__TASK PROMPT__.
The listing is to be printed word for word, pictures omitted.

__THE DATA__.
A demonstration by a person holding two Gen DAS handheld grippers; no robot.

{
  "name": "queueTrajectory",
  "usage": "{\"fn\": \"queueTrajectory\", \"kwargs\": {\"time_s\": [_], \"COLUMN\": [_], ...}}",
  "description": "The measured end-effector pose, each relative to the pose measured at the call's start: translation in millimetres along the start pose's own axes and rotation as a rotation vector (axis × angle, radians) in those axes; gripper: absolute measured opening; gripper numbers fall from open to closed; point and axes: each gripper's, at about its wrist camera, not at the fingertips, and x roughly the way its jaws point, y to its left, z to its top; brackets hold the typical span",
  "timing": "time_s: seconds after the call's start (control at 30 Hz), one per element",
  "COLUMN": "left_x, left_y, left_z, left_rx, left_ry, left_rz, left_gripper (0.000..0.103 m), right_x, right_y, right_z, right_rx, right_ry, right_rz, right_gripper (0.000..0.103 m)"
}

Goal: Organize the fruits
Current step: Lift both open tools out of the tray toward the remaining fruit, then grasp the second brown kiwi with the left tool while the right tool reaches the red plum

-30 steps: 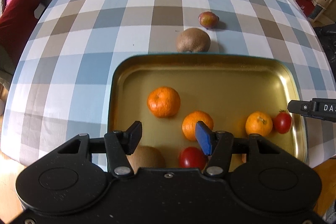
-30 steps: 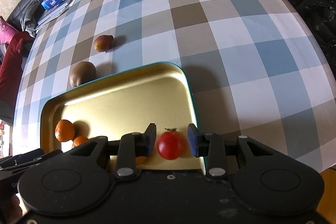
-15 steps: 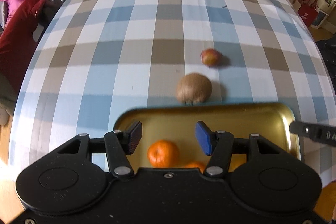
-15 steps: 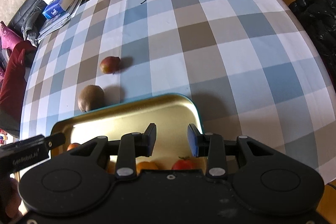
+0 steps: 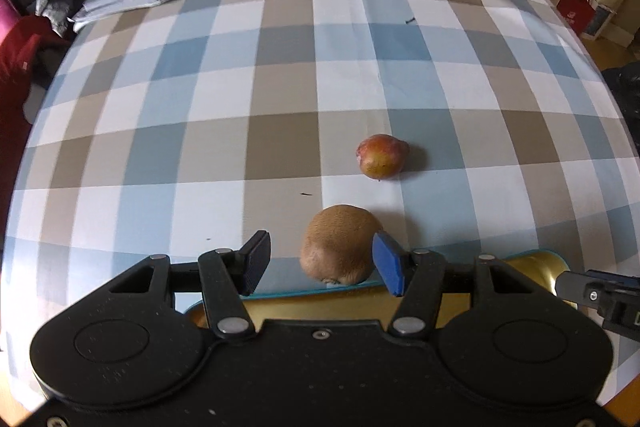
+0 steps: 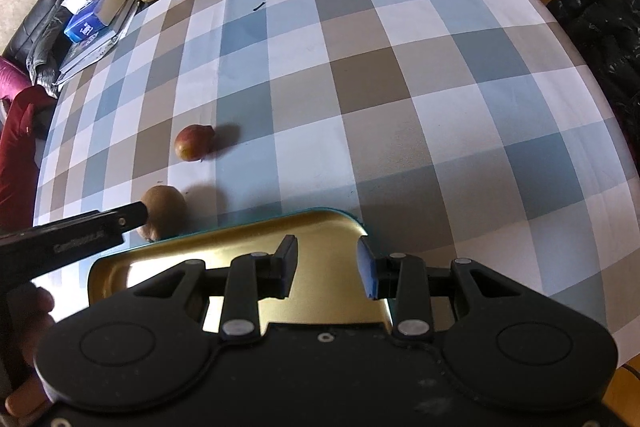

__THE COMPLETED TASK__.
A demonstration by a person holding two Gen DAS handheld grippers; no robot.

{
  "name": "queueTrajectory",
  "usage": "{\"fn\": \"queueTrajectory\", \"kwargs\": {\"time_s\": [_], \"COLUMN\": [_], ...}}",
  "description": "The measured end-effector pose, each relative to the pose measured at the call's start: translation in millimetres along the start pose's own axes and rotation as a rotation vector (axis × angle, radians) in those axes; gripper: absolute measured opening; gripper numbers fall from open to closed; point and axes: each gripper's, at about its wrist camera, not at the fingertips, and x roughly the way its jaws point, y to its left, z to its top; brackets hold the typical span",
  "timing": "time_s: seconds after the call's start (control at 30 Hz), one per element",
  "COLUMN": "left_x, left_y, left_z, left_rx, left_ry, left_rz, left_gripper (0.000..0.103 m), right_x, right_y, right_z, right_rx, right_ry, right_rz, right_gripper (0.000..0.103 m)"
}

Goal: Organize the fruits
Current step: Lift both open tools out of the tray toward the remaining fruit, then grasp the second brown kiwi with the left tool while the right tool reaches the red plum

-30 steps: 
-30 steps: 
-15 steps: 
-15 steps: 
+0 steps: 
+0 steps: 

No more output is needed.